WHAT YOU ARE ASKED TO DO: No image is to be carried over; reproduce the rest of the listing word for word.

——————

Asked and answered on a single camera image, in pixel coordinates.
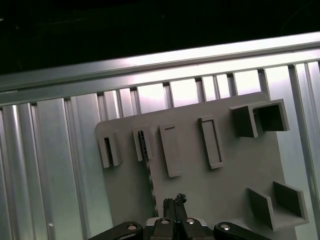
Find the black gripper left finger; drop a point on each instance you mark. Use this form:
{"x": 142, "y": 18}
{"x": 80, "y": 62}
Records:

——————

EXERCISE SOLUTION:
Asked and answered on a single camera image, in pixel coordinates.
Find the black gripper left finger; drop a point on each instance you mark. Use this form:
{"x": 142, "y": 18}
{"x": 80, "y": 62}
Records:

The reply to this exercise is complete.